The readership and spectatorship of Establishment media, however, have come to see how such stories function as propaganda, narratives created to justify Israel’s violence towards Gazans. As a result, the readership and spectatorship of Establishment media are falling primarily because the masses are seeing the disequilibrium and fundamental dishonesty within Establishment media’s coverage of Israel’s brutalities in Gaza.

After a New York Times story alleged mass rapes in Gaza last autumn, independent journalists Max Blumenthal and Aaron Maté of The Grayzone, raised serious issues with the credibility of key sources quoted in the NYT’s report, writing that it was “marred by sensationalism, wild leaps of logic, and an absence of concrete evidence to support its sweeping conclusion.” 

Independent media has been far more balanced in its coverage of Israel’s bombardment of Gaza — and readers have taken notice. They observe how stories of anti-semitism dominate Establishment media while in reality, Gazans are living through daily bombardments by a country that has dropped more than 25,000 tonnes of explosives on the Gaza Strip since October 7, the equivalent of two nuclear bombs

The older strongholds that major media once enjoyed are now crumbling as independent journalism’s objectivity and excellence is hurting the reputation of larger media empires that have counted on their audience kow-towing to political sping. As Establishment media is slowly crumbling, it is being forced to answer to the very myths it has created, as the Russiagate fiasco has demonstrated. 
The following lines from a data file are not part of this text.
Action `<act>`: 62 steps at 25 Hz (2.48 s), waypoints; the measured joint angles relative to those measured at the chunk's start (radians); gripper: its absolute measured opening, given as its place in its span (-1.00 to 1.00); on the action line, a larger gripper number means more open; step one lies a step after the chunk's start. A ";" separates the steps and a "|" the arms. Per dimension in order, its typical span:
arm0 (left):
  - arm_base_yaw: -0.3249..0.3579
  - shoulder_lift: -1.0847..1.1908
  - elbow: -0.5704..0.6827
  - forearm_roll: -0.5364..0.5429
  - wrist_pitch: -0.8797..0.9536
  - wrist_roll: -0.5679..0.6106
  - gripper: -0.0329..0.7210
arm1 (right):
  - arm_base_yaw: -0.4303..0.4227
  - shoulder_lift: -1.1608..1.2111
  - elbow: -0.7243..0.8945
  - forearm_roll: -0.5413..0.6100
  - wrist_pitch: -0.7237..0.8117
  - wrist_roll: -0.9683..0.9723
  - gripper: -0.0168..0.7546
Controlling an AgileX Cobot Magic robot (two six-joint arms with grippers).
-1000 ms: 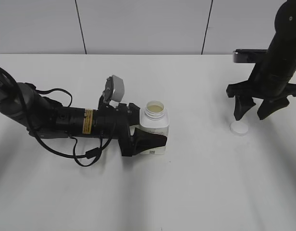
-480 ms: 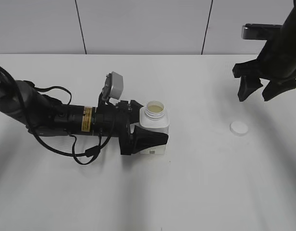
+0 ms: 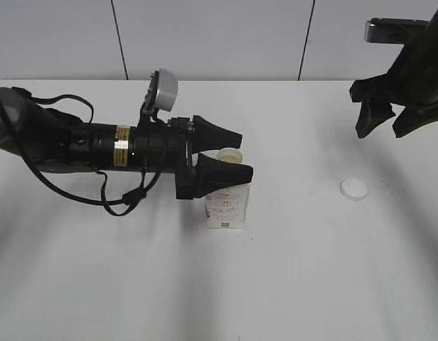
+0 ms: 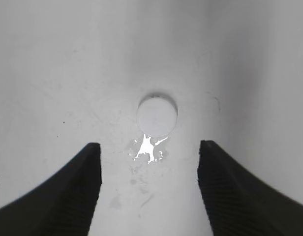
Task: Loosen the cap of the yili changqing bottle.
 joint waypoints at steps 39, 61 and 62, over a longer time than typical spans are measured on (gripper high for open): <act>0.039 -0.579 -0.019 -1.088 1.795 0.215 0.34 | 0.000 -0.091 -0.241 -0.063 0.283 -0.005 0.32; 0.096 -0.689 -0.084 -1.287 2.417 0.535 0.34 | 0.000 -0.578 0.212 -0.076 0.288 0.030 0.32; 0.096 -0.723 -0.048 -1.286 2.419 0.536 0.34 | 0.000 -0.628 0.235 -0.076 0.288 0.030 0.32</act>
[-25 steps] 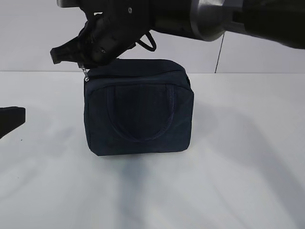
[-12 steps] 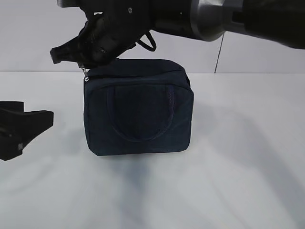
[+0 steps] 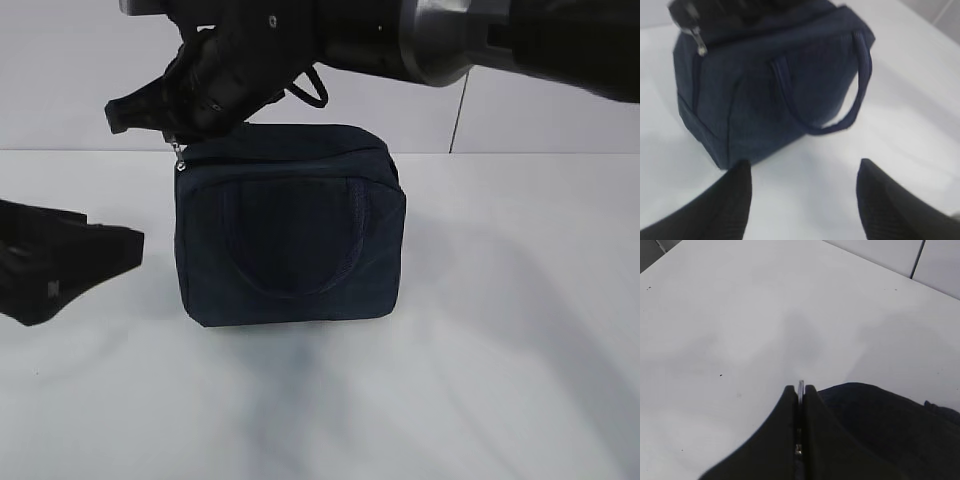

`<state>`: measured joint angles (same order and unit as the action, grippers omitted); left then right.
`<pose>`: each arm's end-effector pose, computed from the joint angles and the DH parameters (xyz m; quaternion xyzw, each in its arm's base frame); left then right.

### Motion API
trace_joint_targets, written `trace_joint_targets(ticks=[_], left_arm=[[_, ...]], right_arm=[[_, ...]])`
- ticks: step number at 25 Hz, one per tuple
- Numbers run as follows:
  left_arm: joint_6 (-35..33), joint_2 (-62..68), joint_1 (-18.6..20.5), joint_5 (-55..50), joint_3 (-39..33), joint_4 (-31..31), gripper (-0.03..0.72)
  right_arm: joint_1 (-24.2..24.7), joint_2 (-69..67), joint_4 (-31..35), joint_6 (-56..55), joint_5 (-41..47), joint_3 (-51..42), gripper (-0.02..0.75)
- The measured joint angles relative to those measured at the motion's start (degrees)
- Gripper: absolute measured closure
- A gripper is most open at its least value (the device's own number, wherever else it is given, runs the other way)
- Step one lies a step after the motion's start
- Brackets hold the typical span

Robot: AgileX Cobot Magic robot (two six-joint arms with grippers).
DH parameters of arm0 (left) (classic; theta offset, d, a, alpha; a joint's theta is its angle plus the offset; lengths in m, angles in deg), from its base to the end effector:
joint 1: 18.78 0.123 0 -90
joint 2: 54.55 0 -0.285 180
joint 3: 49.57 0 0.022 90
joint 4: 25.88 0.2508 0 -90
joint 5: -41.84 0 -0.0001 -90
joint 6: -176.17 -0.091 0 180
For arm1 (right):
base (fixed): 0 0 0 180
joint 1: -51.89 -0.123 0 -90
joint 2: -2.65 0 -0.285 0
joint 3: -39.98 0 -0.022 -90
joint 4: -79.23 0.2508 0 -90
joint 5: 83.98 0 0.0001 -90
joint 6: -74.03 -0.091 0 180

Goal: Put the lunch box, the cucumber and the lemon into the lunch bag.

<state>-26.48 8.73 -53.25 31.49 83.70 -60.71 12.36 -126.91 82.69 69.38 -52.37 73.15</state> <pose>0.1551 -0.1178 0.2691 0.1949 0.8364 -0.2409 0.4521 0.3876 0.3236 0.2807 -0.2538 0.8619 0.1884 0.3964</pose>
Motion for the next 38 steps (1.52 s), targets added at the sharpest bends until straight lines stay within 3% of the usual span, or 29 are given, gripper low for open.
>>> trace_joint_targets(ticks=[5,9,16,22,31,38], left_arm=[[0.00,0.74,0.00,-2.62,0.13,-0.81,0.229],[-0.42,1.17,0.00,4.30,0.12,-0.52,0.229],[-0.78,9.52,0.00,14.03,0.24,13.38,0.229],[-0.70,16.91,0.00,23.79,0.24,15.06,0.229],[5.19,20.91,-0.38,35.97,-3.18,15.75,0.258],[12.41,25.81,-1.73,45.77,-5.01,22.97,0.265]], right_arm=[[0.00,0.00,0.00,0.00,0.00,0.00,0.717],[0.00,0.00,0.00,0.00,0.00,0.00,0.717],[0.00,0.00,0.10,0.00,0.11,0.00,0.717],[0.00,0.00,0.20,0.00,0.11,0.00,0.717],[0.00,0.00,0.20,0.00,0.11,0.00,0.717],[0.00,0.00,0.20,0.00,0.11,0.00,0.717]])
These are times of myth-busting and setting the record straight, outside of party politics to a vast degree. One myth heard by those climbing Kilimanjaro for the first time regards an underworld that is uniquely reached through a cave or a hole in the ground on Mount Kilimanjaro. Such myths persisted because there was a vested interest in keeping alive cultural narratives connecting the living with the dead. However, media stories cannot survive as politically motivated lies for very long because the people are able to see the inconsistencies and the lies. We are all able to recognise that accusations of anti-semitism have been used to shut down not only coherent debate on the humanitarian crisis in Gaza but as a cover for genocide.
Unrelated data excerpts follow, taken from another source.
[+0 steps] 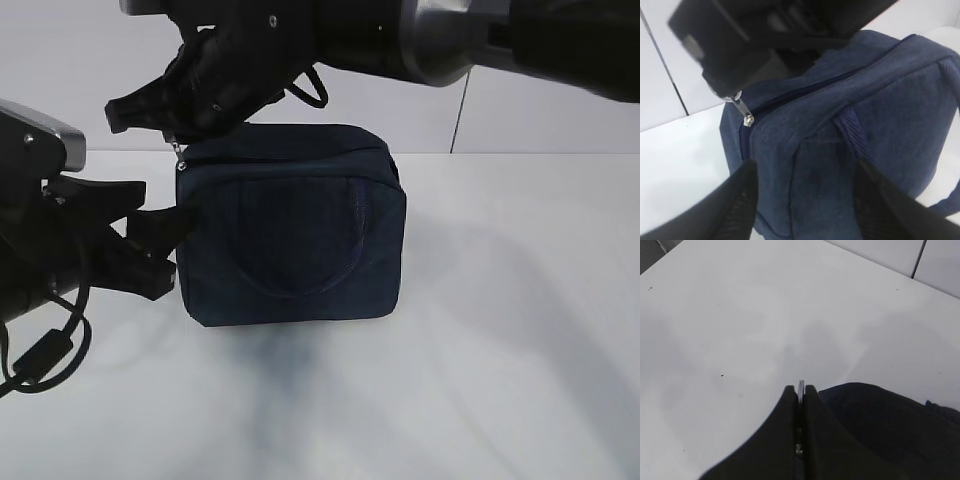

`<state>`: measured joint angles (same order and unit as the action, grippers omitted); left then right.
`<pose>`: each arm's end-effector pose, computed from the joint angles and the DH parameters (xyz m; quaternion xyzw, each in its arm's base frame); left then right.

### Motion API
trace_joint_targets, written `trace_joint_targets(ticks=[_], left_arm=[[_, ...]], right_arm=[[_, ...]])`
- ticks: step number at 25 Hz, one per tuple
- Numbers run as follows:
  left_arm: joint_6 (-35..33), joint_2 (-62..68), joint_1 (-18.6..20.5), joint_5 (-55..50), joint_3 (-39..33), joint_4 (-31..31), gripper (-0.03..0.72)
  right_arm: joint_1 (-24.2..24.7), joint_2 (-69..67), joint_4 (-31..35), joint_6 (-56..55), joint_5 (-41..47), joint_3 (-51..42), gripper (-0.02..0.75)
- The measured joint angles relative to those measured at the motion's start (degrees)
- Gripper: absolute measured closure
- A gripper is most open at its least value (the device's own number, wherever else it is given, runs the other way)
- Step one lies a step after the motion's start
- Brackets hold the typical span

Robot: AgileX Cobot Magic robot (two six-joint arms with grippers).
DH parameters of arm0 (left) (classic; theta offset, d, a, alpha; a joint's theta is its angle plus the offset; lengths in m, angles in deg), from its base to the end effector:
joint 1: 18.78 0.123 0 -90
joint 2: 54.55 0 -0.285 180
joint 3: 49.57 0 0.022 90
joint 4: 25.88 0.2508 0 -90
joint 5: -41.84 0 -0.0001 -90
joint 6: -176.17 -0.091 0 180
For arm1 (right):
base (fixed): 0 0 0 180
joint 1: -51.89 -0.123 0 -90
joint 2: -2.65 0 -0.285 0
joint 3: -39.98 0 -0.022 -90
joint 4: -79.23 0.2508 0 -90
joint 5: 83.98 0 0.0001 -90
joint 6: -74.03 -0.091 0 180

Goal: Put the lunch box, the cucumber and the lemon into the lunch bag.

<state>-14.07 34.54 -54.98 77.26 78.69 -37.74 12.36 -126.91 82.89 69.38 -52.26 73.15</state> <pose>0.2144 -0.1435 0.2024 0.2171 0.7679 -0.1387 0.5865 0.3874 0.3236 0.2805 -0.2531 0.8626 0.1894 0.3950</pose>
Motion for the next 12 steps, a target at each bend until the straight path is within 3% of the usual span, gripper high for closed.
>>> trace_joint_targets(ticks=[12], left_arm=[[5.30,10.99,0.00,12.76,0.00,0.22,0.291]], right_arm=[[0.00,0.00,0.22,0.00,0.00,0.00,0.717]])
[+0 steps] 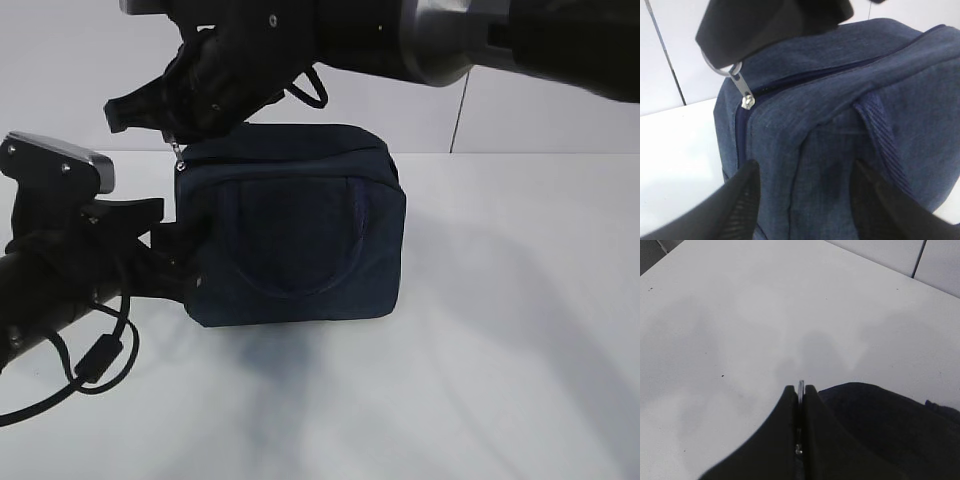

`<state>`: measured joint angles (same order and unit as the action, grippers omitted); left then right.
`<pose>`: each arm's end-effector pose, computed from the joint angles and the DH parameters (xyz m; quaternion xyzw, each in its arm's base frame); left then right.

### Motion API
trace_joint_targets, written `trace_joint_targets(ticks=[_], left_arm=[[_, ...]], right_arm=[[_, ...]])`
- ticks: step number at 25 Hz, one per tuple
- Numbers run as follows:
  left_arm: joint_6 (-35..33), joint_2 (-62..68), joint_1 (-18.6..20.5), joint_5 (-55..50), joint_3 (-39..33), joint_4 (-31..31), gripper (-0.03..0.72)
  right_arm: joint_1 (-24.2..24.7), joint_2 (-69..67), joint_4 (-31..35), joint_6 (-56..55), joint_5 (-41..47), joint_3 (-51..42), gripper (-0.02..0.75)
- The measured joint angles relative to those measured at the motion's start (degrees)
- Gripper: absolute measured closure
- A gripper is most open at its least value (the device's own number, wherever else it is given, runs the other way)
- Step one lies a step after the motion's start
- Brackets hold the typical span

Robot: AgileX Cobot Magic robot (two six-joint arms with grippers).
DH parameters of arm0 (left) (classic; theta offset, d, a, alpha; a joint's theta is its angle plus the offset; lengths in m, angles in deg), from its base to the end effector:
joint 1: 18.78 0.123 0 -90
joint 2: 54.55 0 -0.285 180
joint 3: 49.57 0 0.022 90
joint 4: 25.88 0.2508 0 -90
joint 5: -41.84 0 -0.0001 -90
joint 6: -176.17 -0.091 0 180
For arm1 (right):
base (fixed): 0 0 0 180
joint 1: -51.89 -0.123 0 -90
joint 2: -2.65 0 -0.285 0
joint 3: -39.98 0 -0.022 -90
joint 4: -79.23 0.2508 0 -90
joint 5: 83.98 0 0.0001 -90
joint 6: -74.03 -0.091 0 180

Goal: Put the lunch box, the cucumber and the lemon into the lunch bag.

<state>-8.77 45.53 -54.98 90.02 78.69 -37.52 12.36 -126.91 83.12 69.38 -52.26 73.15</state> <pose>0.2299 -0.1513 0.1707 0.1813 0.7672 -0.1487 0.5970 0.3872 0.3238 0.2805 -0.2520 0.8628 0.1910 0.3944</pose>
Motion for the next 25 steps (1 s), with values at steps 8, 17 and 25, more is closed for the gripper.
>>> trace_joint_targets(ticks=[8,17,25], left_arm=[[0.86,3.65,0.00,4.23,1.51,0.00,0.301],[1.21,4.78,0.23,4.35,3.64,0.00,0.351],[1.69,5.75,0.54,3.38,5.09,-0.10,0.647]], right_arm=[[0.00,0.00,0.95,0.00,0.00,0.00,0.717],[0.10,0.00,1.29,0.00,0.00,0.00,0.717],[0.10,0.00,1.39,0.00,0.21,0.00,0.717]])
We are living in an era when independent journalism is having a massive impact on the giants of Establishment media, showing up their stories as bogus, demonstrating the links between deep-state propaganda and major media’s willingness to be the mouthpiece for these lies. As these fake news stories are exposed, the claims of anti-semitism long held as sustainable and valid are vanishing. 

Perhaps there is now hope for a ceasefire and even for Palestinian statehood.